== Work request ==
Pull out every line in the data that has the string "names" in it.

Excerpts from a dataset:

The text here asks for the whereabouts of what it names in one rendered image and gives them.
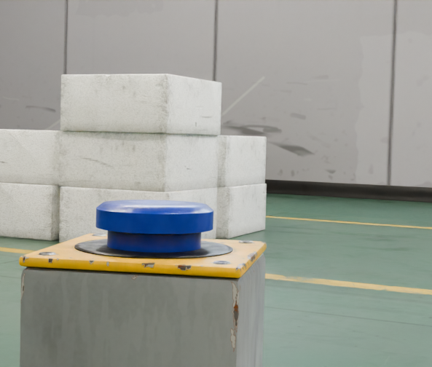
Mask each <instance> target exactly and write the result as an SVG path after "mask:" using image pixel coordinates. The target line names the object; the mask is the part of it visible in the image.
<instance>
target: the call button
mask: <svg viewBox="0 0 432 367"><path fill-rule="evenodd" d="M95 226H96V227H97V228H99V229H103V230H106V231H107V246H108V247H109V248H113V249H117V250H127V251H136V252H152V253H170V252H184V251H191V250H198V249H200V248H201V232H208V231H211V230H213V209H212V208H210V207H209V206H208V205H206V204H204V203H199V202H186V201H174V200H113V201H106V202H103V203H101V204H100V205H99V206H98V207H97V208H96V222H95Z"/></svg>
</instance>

...

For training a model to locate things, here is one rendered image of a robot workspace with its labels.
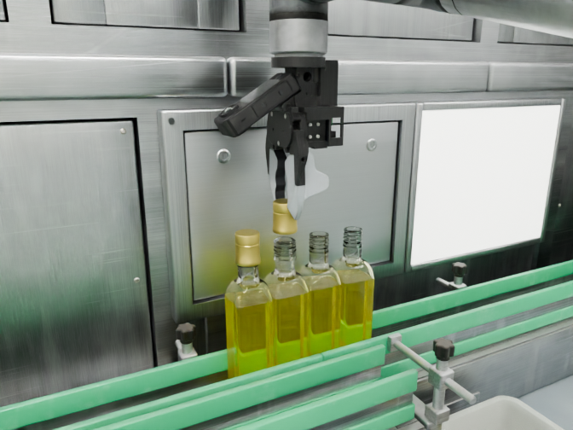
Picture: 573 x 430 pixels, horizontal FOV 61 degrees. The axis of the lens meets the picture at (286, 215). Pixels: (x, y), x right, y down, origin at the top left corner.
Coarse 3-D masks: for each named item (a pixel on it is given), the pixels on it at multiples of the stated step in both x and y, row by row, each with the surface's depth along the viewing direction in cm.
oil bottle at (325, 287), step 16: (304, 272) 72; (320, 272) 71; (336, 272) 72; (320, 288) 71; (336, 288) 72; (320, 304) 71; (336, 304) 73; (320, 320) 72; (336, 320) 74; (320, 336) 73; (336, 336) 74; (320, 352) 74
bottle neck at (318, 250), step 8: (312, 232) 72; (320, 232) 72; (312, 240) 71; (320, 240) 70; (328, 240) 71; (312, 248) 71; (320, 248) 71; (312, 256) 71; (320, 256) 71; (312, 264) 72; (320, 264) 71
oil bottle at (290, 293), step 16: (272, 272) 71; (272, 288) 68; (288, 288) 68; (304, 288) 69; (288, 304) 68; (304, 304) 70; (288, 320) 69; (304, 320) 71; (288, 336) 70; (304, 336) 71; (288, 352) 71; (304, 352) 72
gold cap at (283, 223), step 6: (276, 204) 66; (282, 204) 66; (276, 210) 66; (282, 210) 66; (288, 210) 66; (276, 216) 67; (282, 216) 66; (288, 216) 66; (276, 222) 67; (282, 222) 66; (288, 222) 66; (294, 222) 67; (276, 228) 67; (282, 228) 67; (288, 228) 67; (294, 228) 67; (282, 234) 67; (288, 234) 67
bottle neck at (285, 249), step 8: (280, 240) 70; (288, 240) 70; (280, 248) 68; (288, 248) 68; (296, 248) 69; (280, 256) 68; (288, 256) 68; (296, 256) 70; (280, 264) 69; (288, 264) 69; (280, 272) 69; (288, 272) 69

== Final answer ==
The text here asks for the whereabouts of what it names in one rendered image and gives them.
Mask each <instance> target exactly and write the result as an SVG path after "mask:" using image pixel coordinates. The target line names the object; the mask is the part of it visible in the image.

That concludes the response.